25 August 2012

Wheels, Pt I

Like a lot of guys, I've been in love with anything on wheels almost as far back as I can recall. Cars, trucks, bikes, skates, you name it.

My first serious wreck was on a trike, towing a Radio Flyer wagon. One of my best friends (and next door neighbor), Clifford Bossie, and I had been playing some intense game with our trikes for hours. All I remember was that it involved going really fast and stopping suddenly. It grew dark as we played. For the thousandth time I stopped suddenly in the middle of the sidewalk but this time Clifford ran into me. I ate the bars on the way down, and broke all my front teeth, seriously repositioning them all along the way. The dental surgeon who pulled them left fragments. It took two more visits to get all the pieces out. The permanent teeth grew in the same screwball way the baby teeth had come out. It took several years of braces in Jr. High & High school to mostly straighten the mess out. I think my parents blamed Clifford, but it was just one of those things; we were always running into each other. We were boys.

My first bike was a bright red, used Murray with a luggage rack on the back sporting a skull and crossbones sticker courtesy of the previous owner. I rode the wheels off it until it was stolen. For some reason I always had problems with bicycles and thieves.

I then got an honest-to-goodness Schwinn, a big hunka steel with 20" wheels and a front basket. When this one got stolen from school my dad and I rode around the neighborhood until we saw a kid on it. We followed him home. Dad confronted his disbelieving parents and we got the bike back. The same kid stole the bike twice more; the last time my Dad made it clear the police would knock on their door the next time. The thefts stopped.

All my first real 2-wheeled wrecks were on this bike, including my first head dive from showing off, and my first run-in with a car.

I remember riding this thing to school in all kinds of weather. In the 6th grade I even did this carrying a trombone by its case's handle looped over one handlebar.

Head dive

One day in the 3rd or 4th grade, Clifford and I were riding our bikes home from school, engaged in typical 9 year old boy type bike-riding activities - showing off, playing combat aircraft, playing cops & robbers, playing cowboys & Indians, trying new things.

After a particularly brutal chase of some sort, during which I'm pretty sure we killed each other at least a dozen times, he started weaving. I wove wilder. He wove insanely. I switched to a high-speed, fast wobble, which got out of control and I ended up doing a headstand at 5 or 10 MPH. Screaming, I jumped back on the bike, raced home, with Clifford trying to keep up with this madman, ran in and denied I had done anything. In fact, Clifford must have cut me off!

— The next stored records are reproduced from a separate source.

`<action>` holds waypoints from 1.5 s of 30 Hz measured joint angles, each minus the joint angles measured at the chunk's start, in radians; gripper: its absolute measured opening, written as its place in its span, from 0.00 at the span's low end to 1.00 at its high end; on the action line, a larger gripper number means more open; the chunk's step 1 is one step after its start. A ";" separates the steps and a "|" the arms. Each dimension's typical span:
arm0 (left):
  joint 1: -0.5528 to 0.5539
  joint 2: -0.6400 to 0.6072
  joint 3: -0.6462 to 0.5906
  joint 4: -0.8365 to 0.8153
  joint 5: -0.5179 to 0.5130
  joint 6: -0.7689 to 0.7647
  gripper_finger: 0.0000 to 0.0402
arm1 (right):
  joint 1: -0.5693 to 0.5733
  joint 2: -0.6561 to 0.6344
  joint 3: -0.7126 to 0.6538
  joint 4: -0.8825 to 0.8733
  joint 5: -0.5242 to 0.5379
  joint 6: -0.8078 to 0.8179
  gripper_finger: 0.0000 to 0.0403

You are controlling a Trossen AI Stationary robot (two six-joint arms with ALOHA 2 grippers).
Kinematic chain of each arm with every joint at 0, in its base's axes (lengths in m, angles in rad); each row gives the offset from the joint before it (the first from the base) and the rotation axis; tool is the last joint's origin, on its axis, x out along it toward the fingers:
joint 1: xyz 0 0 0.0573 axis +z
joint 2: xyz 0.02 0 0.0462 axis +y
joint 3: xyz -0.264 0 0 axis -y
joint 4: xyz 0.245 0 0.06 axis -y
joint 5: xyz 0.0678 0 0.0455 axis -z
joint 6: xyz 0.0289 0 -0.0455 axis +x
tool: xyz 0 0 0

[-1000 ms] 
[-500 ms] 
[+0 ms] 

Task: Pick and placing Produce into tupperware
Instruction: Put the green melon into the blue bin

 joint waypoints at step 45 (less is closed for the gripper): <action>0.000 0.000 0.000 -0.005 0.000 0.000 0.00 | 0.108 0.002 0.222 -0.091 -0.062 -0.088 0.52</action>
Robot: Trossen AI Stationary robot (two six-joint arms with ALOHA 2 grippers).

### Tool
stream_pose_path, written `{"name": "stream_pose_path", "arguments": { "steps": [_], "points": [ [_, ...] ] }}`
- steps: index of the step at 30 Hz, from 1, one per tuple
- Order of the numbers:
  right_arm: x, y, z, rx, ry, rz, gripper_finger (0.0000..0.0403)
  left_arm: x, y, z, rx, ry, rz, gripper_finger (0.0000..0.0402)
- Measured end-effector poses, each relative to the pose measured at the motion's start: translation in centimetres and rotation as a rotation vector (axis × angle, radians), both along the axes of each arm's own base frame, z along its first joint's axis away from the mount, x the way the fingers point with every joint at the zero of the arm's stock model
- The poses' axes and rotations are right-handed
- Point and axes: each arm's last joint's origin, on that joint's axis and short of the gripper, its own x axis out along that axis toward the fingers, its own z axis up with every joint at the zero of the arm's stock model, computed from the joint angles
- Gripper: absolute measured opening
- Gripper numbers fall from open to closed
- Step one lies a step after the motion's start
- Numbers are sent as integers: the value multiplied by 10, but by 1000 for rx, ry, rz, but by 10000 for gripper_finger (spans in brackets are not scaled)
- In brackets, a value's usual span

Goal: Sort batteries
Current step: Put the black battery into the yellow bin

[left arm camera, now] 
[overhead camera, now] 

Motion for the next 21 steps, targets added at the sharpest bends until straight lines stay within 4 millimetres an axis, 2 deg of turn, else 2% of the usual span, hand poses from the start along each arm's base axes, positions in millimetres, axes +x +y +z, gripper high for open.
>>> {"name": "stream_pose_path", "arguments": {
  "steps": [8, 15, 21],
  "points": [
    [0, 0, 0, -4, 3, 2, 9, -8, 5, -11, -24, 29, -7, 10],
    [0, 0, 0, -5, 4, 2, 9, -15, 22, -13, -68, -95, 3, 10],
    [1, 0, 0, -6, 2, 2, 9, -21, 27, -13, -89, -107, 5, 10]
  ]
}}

I wasn't a habitual liar. But somewhere between panic (blood gushing from my head!), pain, shock, and embarrassment I'd lost it. Mom put me on restriction from playing with "that kid" for life. It was several years before I admitted it had been my fault. Clifford forgave me, figured I had been out of it. I don't think my Mom ever really believed that, and last I knew, she still thought it was Clifford's fault. She did let us play together the last year I was in El Paso. We'd had to play together as outlaws til then. I lost a couple of years of excellent friendship because I couldn't accept responsibility for my own mistakes, and it would have served me right to have lost his friendship forever.

Meet the Truck

One summer when I was 8 or so, I was riding back home from a nearby 7-11 on my shiny, red Schwinn. Once I got away from traffic and onto the quiet street I lived on, I couldn't stand waiting, and started reading the comic I had just bought.

While riding the bike.

People almost never parked their cars on the street; everyone had ample driveways and carports. Unfortunately someone was washing a car and had moved their pickup into the street. Keeping the curb in my peripheral vision, I knew I was doing fine, and just as some new kid in Sgt. Rock's platoon, whom everyone had been ragging on, spotted an enemy in a tree, I ran Smack Dab into a bumper. Blam! Stop. Splat. The guy washing his car almost wet himself laughing.

I jumped on the bike and tore out for home, my face the color of my nice, red bicycle, to read my comic in the privacy of my bedroom.

02 August 2012

Are They Real?

Late last night, on the long, dark, empty stretch of Ranch Road 620, I had an eerie experience.

There was this car. It appeared out of nowhere, about 100 yards behind me. I watched it for a while; it stayed the same distance back. (I'm good at judging speed and distance; it's one of the reasons I survived so many years on motorcycles in Atlanta and Austin.) Eventually I took my eyes off it for a couple of seconds. When I looked again, it was maybe 75 yards away.

I watched a while, up hill and down. No change for at least half a minute. I quit watching a few seconds. Fifty yards away. I did a couple more, shorter glances away. It got to within 25 yards. I kept it in at least my peripheral vision for a few minutes until it gave up and turned off, presumably in search of easier prey.

Weeping angel automobiles. They're out there. Keep your eyes open.